Different interventions for trauma recovery


The recovery process will need the intervention of therapy and there are different approaches that have evidence of facilitating recovery.
Individual therapies are the backbone of trauma recovery as they offer individually tailored programmes of therapy provided to promote recovery and resilience.

Group therapies can be helpful to bring together children with similar experiences and giving them the opportunity to experience support and learn from each other. It can reduce the isolation that trauma can cause.

Creative therapies are essential for enabling the pre verbal memories or the traumatic experiences, which have caused the broca’s area of the brain, which is responsible for speech and language to shut down. When someone is rendered ‘speechless’ due to the intensity of the trauma and the powerful nature of the brainstem response of fight, fright and freeze, creative therapy can give language to the experience and begin to make sense of it.

Verbal therapies can eventually be helpful for processing trauma and enabling a cognitive response to be developed as part of the child’s transforming narrative.

Family therapies can be helpful for children who are returning to their family of origin to help them create a safe and healing family unit to facilitate recovery.

Therapeutic communities are an intervention that is can facilitate recovery by providing a ‘holding’ environment that can enable a child to grow and recover from some of the harm done to them. Perry and Szalavitz (2006) speak of how the repetition and routine are essential to recovery as the brain changes in response.

It is recognized that short term interventions can be appropriate for children who have experienced Type I trauma such as a one off incident but for children who have experienced longer term or interpersonal trauma longer term therapeutic intervention is essential and short term intervention can be counter productive.
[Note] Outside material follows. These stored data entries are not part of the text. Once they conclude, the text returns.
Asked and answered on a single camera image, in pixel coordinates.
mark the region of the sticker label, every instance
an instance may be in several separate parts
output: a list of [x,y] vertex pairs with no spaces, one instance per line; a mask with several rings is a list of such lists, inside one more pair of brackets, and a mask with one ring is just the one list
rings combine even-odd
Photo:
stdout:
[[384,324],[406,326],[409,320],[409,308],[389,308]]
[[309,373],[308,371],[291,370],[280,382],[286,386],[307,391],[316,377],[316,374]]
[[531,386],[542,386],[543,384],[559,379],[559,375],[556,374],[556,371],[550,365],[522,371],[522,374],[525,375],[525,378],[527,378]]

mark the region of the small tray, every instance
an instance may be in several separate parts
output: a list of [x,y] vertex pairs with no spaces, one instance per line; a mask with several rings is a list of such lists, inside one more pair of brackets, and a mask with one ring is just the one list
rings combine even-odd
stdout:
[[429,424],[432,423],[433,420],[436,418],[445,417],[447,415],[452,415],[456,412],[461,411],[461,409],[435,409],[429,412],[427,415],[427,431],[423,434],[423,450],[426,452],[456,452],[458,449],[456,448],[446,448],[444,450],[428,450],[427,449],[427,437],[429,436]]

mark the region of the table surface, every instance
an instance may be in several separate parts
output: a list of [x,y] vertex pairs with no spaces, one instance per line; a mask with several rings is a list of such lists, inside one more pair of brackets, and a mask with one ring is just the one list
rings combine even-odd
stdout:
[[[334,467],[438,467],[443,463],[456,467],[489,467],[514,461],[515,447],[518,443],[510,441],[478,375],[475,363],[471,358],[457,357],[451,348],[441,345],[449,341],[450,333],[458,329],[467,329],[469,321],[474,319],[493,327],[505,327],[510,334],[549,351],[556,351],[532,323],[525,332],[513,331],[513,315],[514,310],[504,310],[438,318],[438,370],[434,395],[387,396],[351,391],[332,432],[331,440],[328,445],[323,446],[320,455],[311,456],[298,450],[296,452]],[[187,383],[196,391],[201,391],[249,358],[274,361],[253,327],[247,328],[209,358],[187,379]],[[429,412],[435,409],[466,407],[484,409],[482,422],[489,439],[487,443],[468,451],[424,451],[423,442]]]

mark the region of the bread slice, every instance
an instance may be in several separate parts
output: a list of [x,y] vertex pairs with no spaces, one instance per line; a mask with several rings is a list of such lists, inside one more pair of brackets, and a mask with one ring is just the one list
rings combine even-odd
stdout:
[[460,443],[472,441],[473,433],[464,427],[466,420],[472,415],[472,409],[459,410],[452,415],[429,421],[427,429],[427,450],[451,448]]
Therapy significantly differs from therapeutic work because in therapy a client will work with the therapist to try to understand the unconscious responses and will process and gain insight into their situation and understanding about themselves. Over time this processing and integrating of experiences and feelings enables the symptoms of the trauma to reduce. The overall aim is to enable a client to change and grow on a personal level in a safe and facilitating environment. The relationship between the therapist and the client is of central importance. Therapy aims to deeply work and uncover difficult emotions and processes looking into the unconscious parts of the client to help them gain more understanding about themselves.

In order to enable the child to feel safe, feel emotionally and physically contained and be confident in positive attachments, it becomes a priority to empower the adults around the child to facilitate a healing environment by becoming therapeutic. Therapeutic work and mentoring aims to only work with what is already known and not work with the unconscious. They aim to enable practical skill development and build self-esteem and self confidence. Working in a mentoring group can also enable clients to negotiate social isolation and social skills.

Therapy and mentoring activities are on different ends of a spectrum or different parts of the trauma recovery triangle (see blog on continuum) but both are vital for the child to have a full recovery. The therapeutic interventions form an essential foundational base for a child whilst therapy is essential to explore the unconscious responses in the higher end of the triangle.

Oaklander (1989) spoke of the centrality of relationship in the recovery from trauma and this can occur in any therapy approach and therapeutic intervention.

‘Nothing happens without at least a thread of a relationship. The relation- ship is a tenuous thing that takes careful nurturing. It is the foundation of the therapeutic process and can, in and of itself, be powerfully therapeutic.’

Bruce Perry (see below) echoes the idea that the therapy (healing) takes place in doses both within therapy and the therapeutic environment (school and home). Given the idea the brain forms (and therefore repairs) from bottom (brain stem) to top (neo cortex) and to bottom, he explains that there are core elements of positive, developmental, educational and therapeutic experiences:
Relational (safe)
Relevant (developmentally matched)
Repetitive (patterned)
Rewarding (pleasurable)
Rhythmic (resonant with neural patterns)
Respectful (child, family, culture)It might be worth adding
➢ Reciprocal (taking turns, which will happen once a child begins to feel able to be in relationship)

Through these experiences in therapy and throughout the environment of the home the child’s brain can rewire from bottom (brain stem) to top (neo cortex) and between the left and right brain. This is an ongoing process and the more damaging the early experiences have been and the older the child the more repetitive, rewarding and rhythmic experiences need to happen over a longer period of time to enable the new connections in the neural pathways to become strong.